Внимание! Книга может содержать контент только для совершеннолетних. Для несовершеннолетних чтение данного контента СТРОГО ЗАПРЕЩЕНО! Если в книге присутствует наличие пропаганды ЛГБТ и другого, запрещенного контента - просьба написать на почту [email protected] для удаления материала
Степан пил, тяжелея нутром, но не головой, как ему казалось, и принципиально не притрагивался ни к какой закуске, хоть сватья, мать жениха, ласково вилась около него, предлагая отведать то курочку, то паровую котлетку, то красную рыбку, что офицер-бухгалтер, сам не приехав, с Дальнего Востока прислал. Степан лишь плечами дергал, отодвигаясь от свахи: не беспокойтесь, мы не из голодных, нам эта ваша рыба… И поглядывал искоса, как Григорий Сусломин, отец жениха, размахивая вилкой, багровый, потный от выпитого, доказывал в застольном гуле и шуме, на каком самолете лучше летать — на «Иле» или на «Ту». На «Иле» он летал — колхоз как механика в командировку посылал; на «Ту» к сыну катался, сын туда и обратно билеты отцу сам покупал, и не до Москвы доехать — двести рубчиков Аэрофлоту отвалил, во как!
Может быть, Степан, замкнувшись, перестрадав в себе, промолчал бы на всю эту похвальбу и показуху, но тут гости, вспомнив, что они на свадьбе, заорали: «Горько-о!.. Горько!» Тоня, зардевшись, так и потянулась к Виталию, а он — Степана сильно царапнуло, — будто б одолжение Тоне делая, поморщился, не спешил поцеловать, да и не целовал, лишь губы подставил. Ломался, короче. А женишься, честную девку берешь, когда причем никто силком не навязывал, — чего ломаться-то? Их, ребят холостых, на хорошую девку вон сколько — только свистни!.. Но не это еще… Увидел Степан, что зятек его — раньше-то не обращал внимания, все равно было — до невозможности отца своего повторяет. А тот, вилкой дирижируя, талдычит и талдычит: «Ил» — это «Ил», а вот «Ту» — это «Ту»…
Степан поднялся со стула, одернул пиджачок — еще на памяти осталось, как заправил пустой левый рукав в карман, — и хотел сказать раздельно: «Та-ак…» — а однако губы сами по себе выговорили:
— «Ту»… «Ту»!
Получалось: передразнил свата.
Не хотел — помимо хотенья…
Мария, жена, стушевавшись, потерянно его за полу дергала, просила испуганным шепотом: «Не срамись, сядь!»
Однако все уже смотрели, слушали… Наверно, думали, что отец невесты заздравный, в честь молодых, тост произнесет. Или уж догадывались: чего-то будет…

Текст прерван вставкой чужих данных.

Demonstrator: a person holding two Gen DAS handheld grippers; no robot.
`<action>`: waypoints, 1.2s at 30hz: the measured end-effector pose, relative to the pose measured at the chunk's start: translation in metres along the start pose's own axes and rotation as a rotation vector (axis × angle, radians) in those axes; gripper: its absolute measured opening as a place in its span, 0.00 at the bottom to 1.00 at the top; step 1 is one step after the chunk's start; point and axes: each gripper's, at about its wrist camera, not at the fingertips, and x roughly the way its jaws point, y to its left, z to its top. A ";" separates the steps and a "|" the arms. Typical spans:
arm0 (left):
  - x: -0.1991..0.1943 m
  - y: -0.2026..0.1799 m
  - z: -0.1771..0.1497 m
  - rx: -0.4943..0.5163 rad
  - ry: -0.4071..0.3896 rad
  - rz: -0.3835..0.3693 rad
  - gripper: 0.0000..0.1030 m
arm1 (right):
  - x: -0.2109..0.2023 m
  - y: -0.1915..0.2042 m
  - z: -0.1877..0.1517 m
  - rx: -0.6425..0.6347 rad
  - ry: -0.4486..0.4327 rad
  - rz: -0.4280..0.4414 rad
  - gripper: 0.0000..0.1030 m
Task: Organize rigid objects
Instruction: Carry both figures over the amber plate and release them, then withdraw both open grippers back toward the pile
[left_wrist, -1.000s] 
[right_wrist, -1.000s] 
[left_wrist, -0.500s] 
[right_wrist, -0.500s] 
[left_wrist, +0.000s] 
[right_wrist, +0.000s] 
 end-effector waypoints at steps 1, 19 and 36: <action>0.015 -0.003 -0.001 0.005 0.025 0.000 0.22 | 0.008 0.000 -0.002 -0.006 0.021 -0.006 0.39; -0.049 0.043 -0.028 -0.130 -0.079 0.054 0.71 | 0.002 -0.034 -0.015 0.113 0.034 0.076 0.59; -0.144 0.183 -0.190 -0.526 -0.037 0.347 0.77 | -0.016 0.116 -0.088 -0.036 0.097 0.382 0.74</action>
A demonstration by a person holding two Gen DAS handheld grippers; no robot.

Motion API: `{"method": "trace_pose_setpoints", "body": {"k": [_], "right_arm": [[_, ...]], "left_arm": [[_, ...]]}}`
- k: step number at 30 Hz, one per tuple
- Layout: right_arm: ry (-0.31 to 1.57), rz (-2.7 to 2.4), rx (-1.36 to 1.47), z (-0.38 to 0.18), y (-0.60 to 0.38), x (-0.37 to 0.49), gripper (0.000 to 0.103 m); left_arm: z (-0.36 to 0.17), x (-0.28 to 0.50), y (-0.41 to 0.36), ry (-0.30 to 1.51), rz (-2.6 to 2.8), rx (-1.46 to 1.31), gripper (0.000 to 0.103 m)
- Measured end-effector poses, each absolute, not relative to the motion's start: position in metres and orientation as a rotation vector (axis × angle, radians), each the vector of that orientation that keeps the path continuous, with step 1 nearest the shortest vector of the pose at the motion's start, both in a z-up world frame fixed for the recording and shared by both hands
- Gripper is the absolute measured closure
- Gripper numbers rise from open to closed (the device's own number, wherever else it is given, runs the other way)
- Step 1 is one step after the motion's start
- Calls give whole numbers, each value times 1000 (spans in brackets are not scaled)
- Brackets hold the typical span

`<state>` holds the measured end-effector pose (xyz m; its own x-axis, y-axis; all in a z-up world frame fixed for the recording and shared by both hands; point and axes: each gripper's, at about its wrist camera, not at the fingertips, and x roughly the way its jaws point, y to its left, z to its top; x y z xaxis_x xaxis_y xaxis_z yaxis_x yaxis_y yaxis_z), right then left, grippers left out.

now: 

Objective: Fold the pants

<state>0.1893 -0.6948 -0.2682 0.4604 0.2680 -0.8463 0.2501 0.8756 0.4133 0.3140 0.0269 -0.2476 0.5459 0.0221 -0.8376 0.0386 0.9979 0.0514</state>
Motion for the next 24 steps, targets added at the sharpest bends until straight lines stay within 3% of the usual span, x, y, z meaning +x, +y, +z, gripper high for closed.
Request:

А в прочищенных насквозь белой «Экстрой» мозгах Степана при виде крашенных разноцветной масляной краской стен и всякой зеркальной мебели, при всех въедливых разговорчиках про самолетные билеты и прочие семейные достижения вдруг вспыхнуло и заиграло, просясь наружу, уличное прозвище Сусломиных — Нищенковы. По дядьке получили. Родной дядя Григория, придурковатый Серафим, а скорее всего специально он придуривался, чтобы легче прожить, с коллективизации и всю войну ходил по деревням, летом и зимой, даже по снегу, в морозы, босиком, простоволосый, собирая милостыню, выпрашивал копеечку. А одряхлев, притулился к Григорию, к семье его и, умирая, говорили, такую сумму денег племяшу открыл, оставил — тот сразу же, в одночасье, построился, корову и трофейный мотоцикл купил, такой стал — ни в чем не нуждаюсь! А кругом все нуждались: года не прошло, как Победы достигли… Еще сколько нужно было выпрямляться, вставать! Значит, сказал Степан:
— «Ту»… «Ту»! — И, овладевая речью, потверже нажимая на каждое слово, стал продолжать, при этом коленом незаметно отбиваясь от щипков Марии и стараясь не встретиться глазами с дочерью: — Я, товарищи, конешным образом фронт прошел в танковом десанте, но не про то, што имеется, говорим… Это факт, а не прилюдия, какая-нибудь множественность… И прекратить гармонь! Скажу — играйте. Хоть похоронный марш по мне. А пока — не смей. Я о чем? Всю жизнь когда што надо — исключительно на свои. Своих сколько есть — отдам, пожалуйста, а чужих не возьму. Ни-ни! Вот и нонче, штоб кто-то не думал там чего-то… нонче тож никому не должен, не обязан, не на чужой счет. На свои, кровные. Как, поинтересуйтесь? Отвечу! Я, если вспомнить, Серафиму, покойничку, царствие ему небесное, сто, а может, тыщу раз подавал. И по двугривенному, а имелось — и рупь ему не жалел!.. Он чужие деньги копил, а мне хоть свои — на што они? Я человек свободный. Да…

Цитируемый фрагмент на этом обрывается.